Auteur de la pole au début d’une séance tronquée par la pluie, l’Australien devra faire attention aux multiples pièges du Mugello s’il veut remporter ce dimanche (14h) le Grand Prix d’Italie.

Il a encore signé la pole. Sa cinquième en huit courses cette saison. Mais pour une fois, Casey Stoner ne la doit pas qu’à son talent et aux qualités de sa Honda. L’Australien peut remercier la pluie pour son coup de main. La conséquence d’une séance de qualifications tronquée par les conditions météo, ce samedi, et qui l’a vu signer le meilleur temps dès le début des hostilités, lors de son 9e tour chronométré, avant d’être assuré de la pole par les gouttes s’abattant sur le circuit du Mugello. Stoner a tout de même eu le temps de profiter du nouveau revêtement pour battre le record de la piste établi… le matin même par Jorge Lorenzo (Yamaha). Une preuve que l’Australien a bien mérité sa pole. « Faire ce chrono avec des pneus qui avaient déjà une dizaine de tours, c'est très encourageant pour la course », indique Stoner. 

En quête d’une cinquième victoire cette saison et d’une revanche sur le Grand-Prix des Pays-Bas la semaine dernière, où Ben Spies l’a dominé sur la piste, le leader du championnat espère accentuer son avance au classement sur un Lorenzo un peu noyé sous la pluie (5e sur la grille). La façon d’obtenir sa pole aura permis de lui remettre cet avertissement en tête : au Mugello, rien n’est gagné d’avance. Engoncé entre des collines, le circuit propriété de Ferrari est souvent sujet à de brefs mais violents orages. Parfois au milieu de journées de plein soleil. Le « grand beau temps » prévu par les services météo italiens pour dimanche ne garantit donc pas une course sans averse malvenue. De quoi rester sur ses gardes du premier au dernier tour.
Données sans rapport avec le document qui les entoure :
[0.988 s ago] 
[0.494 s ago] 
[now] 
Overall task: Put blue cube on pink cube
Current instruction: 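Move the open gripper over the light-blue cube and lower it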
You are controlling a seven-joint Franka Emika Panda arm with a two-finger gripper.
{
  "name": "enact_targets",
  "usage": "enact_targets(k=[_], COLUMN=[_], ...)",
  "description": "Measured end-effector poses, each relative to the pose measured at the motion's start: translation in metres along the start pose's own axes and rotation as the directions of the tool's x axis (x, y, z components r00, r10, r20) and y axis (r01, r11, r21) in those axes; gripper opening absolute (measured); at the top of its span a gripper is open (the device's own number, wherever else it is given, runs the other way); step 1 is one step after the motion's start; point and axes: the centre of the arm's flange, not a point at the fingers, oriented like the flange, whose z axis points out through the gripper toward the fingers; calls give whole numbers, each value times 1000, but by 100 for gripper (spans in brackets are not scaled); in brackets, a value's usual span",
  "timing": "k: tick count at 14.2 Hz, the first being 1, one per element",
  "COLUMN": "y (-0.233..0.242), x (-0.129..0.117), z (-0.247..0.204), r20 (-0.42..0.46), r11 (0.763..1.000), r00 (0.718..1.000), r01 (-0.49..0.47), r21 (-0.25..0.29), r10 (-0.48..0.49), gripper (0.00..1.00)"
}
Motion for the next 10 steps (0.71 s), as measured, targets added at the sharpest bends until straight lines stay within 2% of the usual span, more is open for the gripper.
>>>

Spies : « Je vise le podium »

Entre la météo, une meute de pilotes à la prise de risques maximale et des pneus pas facile à maîtriser, au point de faire monter la grogne dans le paddock autour du manufacturier unique et d’alimenter les rumeurs sur le rôle des uns et des autres dans les choix de Bridgestone, le GP d’Italie pourrait voir les surprises se multiplier. En grande forme, Spies a placé sa Yamaha au deuxième rang. Son duel avec Stoner promet. « Tout le monde attend beaucoup de moi, je vise le podium », précise l’Américain. La présence à la troisième place de l’Italien Marco Simoncelli, le « bad boy » du plateau, accusé de faire tomber ses rivaux en série, promet un départ et une course animés. Douzième après un week-end où il n’a pas pu beaucoup tourner, Valentino Rossi ne peut, lui, pas espérer grand-chose. Sauf si la pluie s’invite. On connaît quelqu’un qui ne veut pas encore voir le soleil en juillet.